Friday, June 17, 2011

Documenting the Rails Learning experience from a novice's standpoint

Hi there! You probably don't know me, I am fairly quiet on github and less than interesting in twitter from a professional developer's perspective.  I do have something interesting to say though: I am a novice programmer that just scored an awesome job in a rails focused company (namely Cubox) and has to learn the framework from scratch.

 One of the hot topics in the Rails world nowadays is the fact that rails (3.0 and, more notoriously rails 3.1) has apparently gone from being a low-entry novice framework to a more experienced-programmer oriented tool*.  Is this true? And if it is: is that necessarily a bad thing? I have, obviously, no authority to comment properly on this, but maybe this blog - while being only one particular case study - can still contribute something to the debate.

 What's my background, you say? Well, I've toyed around with computer programming for maybe something like three years. I started with - sigh - Visual Basic .Net on a private university, that.... didn't last.  Basically after my first semester I decided that learning stuff on my own was way faster, less expensive and much more fun, so I dropped out somewhere in the middle of my second semester and started toying around with Ruby for a litte while.  It actually didn't hook me up at that point so I switched to Python, at which point I got my first computer programming job at a local company called Netgate,  working with an Asterisk-based system written - mostly - in Python called Expand.

  Now, I spend a lot of time reading about computer programming, so of course I knew about rails, some of my best friends are ruby programmers, and that definitely helped pushing me to finally apply for a job in Cubox, I am currently finishing my third week as a ruby/rails developer.

So, to summarize on my previous knowledge: I know next to nothing about professional web development (or I do, maybe, a bit, but  I've never done anything that even resembles a complete web application), I am fairly proficient with Python, I've had sporadic love affairs with Ruby over the last few months until I found myself working in ruby fulltime three weeks ago.

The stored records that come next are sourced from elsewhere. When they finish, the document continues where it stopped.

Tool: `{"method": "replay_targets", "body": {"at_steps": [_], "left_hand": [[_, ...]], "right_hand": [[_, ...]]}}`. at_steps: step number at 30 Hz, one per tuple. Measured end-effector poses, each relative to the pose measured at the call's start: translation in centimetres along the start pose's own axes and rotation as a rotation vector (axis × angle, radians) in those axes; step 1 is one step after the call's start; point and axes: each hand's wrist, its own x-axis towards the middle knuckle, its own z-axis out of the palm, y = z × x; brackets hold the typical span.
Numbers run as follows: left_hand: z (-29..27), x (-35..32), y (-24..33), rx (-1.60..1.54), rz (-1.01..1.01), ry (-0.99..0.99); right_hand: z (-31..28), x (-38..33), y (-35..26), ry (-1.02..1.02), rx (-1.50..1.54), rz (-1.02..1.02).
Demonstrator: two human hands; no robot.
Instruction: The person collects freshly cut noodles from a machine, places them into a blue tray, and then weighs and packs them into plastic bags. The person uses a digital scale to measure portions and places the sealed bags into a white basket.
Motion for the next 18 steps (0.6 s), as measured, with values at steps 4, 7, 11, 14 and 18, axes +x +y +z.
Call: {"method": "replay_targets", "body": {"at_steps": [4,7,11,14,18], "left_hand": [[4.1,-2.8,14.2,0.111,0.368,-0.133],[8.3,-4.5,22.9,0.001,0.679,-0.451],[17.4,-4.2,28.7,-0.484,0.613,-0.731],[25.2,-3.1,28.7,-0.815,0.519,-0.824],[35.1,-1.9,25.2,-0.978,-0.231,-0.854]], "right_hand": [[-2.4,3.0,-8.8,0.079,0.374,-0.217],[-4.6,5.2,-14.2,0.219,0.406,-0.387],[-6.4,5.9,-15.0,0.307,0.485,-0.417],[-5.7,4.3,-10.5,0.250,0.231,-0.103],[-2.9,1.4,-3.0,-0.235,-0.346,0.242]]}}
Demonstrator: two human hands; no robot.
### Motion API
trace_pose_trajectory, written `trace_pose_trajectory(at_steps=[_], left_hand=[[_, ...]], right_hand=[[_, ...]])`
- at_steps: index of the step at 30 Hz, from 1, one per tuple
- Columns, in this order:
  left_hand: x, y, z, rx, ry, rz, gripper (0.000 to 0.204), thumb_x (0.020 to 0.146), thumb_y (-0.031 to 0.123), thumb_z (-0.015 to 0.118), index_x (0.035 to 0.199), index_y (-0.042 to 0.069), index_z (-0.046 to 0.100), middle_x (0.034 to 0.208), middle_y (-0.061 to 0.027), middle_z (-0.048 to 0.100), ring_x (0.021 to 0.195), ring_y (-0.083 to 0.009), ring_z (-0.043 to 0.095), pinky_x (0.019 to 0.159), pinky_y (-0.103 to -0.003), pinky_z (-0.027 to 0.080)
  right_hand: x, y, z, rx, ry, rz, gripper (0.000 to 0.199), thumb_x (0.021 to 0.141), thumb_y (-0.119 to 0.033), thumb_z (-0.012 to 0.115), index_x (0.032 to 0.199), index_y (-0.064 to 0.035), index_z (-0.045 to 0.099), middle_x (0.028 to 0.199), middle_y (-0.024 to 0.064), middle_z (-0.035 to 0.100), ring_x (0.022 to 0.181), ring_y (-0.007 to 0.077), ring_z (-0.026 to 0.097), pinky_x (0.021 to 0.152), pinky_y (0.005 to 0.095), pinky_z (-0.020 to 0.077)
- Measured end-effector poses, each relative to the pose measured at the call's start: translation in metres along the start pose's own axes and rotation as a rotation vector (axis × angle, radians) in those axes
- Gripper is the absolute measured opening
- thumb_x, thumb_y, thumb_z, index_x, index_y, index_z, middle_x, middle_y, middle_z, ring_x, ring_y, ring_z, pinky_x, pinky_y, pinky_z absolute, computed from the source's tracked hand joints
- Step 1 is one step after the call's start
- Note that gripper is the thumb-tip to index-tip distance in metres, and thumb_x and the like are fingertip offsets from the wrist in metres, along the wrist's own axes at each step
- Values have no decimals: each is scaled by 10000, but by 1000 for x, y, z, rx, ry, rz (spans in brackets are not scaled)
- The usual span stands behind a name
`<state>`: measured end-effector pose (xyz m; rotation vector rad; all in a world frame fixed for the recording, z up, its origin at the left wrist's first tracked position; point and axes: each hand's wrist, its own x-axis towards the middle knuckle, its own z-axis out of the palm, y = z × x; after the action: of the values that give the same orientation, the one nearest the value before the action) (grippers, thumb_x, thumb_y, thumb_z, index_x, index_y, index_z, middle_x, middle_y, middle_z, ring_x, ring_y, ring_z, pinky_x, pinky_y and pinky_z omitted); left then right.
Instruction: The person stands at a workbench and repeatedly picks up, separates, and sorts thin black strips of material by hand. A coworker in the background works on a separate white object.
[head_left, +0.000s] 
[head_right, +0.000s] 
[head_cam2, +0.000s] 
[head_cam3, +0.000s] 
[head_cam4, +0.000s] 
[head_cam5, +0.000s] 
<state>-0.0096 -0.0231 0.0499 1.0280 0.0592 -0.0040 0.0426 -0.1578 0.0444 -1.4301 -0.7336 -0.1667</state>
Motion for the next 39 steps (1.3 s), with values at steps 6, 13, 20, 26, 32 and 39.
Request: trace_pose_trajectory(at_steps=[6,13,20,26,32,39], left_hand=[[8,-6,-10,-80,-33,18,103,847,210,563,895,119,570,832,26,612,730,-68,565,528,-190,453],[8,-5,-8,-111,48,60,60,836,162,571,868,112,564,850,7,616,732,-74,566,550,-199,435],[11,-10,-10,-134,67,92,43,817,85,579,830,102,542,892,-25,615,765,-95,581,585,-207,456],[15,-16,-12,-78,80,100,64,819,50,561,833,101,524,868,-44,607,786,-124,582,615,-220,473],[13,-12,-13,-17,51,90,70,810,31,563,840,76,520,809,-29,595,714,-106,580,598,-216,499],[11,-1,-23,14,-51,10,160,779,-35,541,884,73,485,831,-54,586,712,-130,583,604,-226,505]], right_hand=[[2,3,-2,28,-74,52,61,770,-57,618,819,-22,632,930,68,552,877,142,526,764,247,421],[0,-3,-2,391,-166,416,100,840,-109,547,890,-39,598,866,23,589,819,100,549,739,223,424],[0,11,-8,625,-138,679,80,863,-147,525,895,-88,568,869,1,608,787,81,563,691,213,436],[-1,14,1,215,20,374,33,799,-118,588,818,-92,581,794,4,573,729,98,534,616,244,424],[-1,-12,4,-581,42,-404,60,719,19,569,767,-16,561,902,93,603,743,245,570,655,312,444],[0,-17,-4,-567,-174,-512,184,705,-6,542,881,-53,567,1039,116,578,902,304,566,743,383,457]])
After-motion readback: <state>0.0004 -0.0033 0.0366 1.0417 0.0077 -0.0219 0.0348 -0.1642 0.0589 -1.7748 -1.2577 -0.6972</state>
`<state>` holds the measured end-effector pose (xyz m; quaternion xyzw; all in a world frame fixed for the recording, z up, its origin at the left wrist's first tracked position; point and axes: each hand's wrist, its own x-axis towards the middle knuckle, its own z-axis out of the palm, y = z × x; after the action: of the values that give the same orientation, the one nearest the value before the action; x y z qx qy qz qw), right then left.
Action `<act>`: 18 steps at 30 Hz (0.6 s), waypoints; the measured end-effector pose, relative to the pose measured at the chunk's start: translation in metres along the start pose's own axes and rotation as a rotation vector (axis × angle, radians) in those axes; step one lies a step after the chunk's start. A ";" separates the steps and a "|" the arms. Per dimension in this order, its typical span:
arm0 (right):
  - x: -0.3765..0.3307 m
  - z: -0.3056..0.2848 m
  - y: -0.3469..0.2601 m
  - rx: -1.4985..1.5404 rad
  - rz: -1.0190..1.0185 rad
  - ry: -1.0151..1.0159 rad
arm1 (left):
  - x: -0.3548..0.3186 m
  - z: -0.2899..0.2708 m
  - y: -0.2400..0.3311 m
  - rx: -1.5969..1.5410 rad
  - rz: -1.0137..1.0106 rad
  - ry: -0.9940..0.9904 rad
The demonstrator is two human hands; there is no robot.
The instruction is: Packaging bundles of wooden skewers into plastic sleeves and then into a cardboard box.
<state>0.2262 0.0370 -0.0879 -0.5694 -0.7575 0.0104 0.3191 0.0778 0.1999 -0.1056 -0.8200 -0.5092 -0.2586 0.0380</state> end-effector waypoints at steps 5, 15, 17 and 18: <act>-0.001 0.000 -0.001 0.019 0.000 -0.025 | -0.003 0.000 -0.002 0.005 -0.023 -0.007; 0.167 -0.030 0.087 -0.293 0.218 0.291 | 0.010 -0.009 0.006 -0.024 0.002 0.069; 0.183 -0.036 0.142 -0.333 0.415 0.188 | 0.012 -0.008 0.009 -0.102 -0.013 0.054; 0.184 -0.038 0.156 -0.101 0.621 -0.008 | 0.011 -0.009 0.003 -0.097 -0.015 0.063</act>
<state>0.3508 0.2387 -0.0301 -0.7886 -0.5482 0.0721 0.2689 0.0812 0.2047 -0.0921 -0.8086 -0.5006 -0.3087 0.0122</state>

Next post should include the highlights on what it's been like so far, ups, downs, brain damages and heavenly joys of working with Ruby on Rails 3.0 while being a complete noob. :)

Cheers!

* This is a brief but interesting article on the subject

2 comments:

  1. The whole "barrier to entry" stuff is just noise.

    As someone who half-heartedly tried to learn Rails 2.x and ultimately learned Rails 3.0, I think the entry barrier is only shrinking. The only language I knew before jumping into Rails was some PHP I inherently learned from playing with vBulletin installations. Never made an application in my life.

    What seems to make a framework hard aren't its opinionatedness, but the resources available to consult to learn about its opinionatedness and fundamentally how to use the framework.

    Rails has great resources from Michael Hartl's tutorial, Apress' Beginning Rails 3, and PragProgrammer's Rails book. Railscasts and the value of just staying on top of, say, reddit.com/r/ruby and r/rails are just sugar on top.

    I started learning Rails over the Christmas break working on a somewhat ambitious project for someone with zero experience. I learned in heaps. I've made random hobby/educational apps since then, and now I'm working on porting my large vBulletin forum to Rails and it's going really well.

    Once you get a few basic intuitions down, you'll soon feel like you can do anything. You can figure out the refactoring/optimizations as you go.

    For a long time, I avoided Vim because I'm not a hardcore programmer and always heard it was not newbie-friendly. But then, last night, I saw it came installed with 'vimtutor'. Just a 30 minute play-along-with-me tutorial. Everything made sense and I could see exactly how it'd increase my productivity. I spent another hour just reading various blog posts and opinions on Vim. Now I'm caught up and already use Vim for my Rails programming. Just shows how a thoughtful tutorial is capable of toppling a barrier to entry if the underlying software is crafted in an intuitive manner.